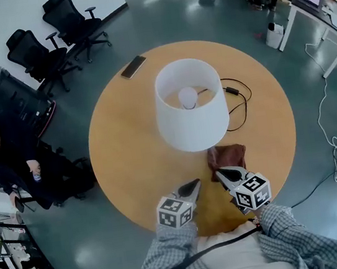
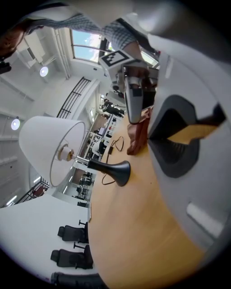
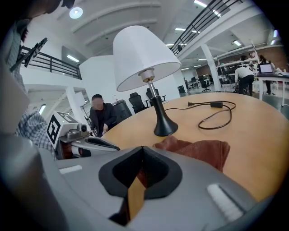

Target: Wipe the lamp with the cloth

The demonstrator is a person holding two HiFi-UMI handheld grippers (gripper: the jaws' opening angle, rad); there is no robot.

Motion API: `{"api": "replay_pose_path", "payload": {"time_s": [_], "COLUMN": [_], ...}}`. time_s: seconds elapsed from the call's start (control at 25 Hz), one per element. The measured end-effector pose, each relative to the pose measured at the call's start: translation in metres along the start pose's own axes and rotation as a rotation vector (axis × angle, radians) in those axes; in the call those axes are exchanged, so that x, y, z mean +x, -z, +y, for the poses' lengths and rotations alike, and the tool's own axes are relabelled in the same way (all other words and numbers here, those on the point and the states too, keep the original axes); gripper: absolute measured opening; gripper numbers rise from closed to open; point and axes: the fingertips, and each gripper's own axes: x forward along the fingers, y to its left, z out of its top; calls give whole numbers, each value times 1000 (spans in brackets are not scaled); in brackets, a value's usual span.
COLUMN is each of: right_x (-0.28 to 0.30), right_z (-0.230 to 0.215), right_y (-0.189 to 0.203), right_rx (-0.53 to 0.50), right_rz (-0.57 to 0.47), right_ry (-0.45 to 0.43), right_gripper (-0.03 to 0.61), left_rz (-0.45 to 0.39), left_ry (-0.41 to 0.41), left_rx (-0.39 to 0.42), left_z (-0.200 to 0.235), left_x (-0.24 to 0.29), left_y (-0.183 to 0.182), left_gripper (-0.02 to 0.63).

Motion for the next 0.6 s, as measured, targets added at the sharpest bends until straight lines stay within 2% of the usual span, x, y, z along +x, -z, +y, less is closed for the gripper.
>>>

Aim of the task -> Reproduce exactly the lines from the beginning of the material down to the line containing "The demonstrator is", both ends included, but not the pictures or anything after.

Task answer ->
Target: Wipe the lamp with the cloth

The demonstrator is a person holding two HiFi-UMI handheld grippers (gripper: the jaws' opening angle, rad); there is no robot.

The output for this exercise is complete.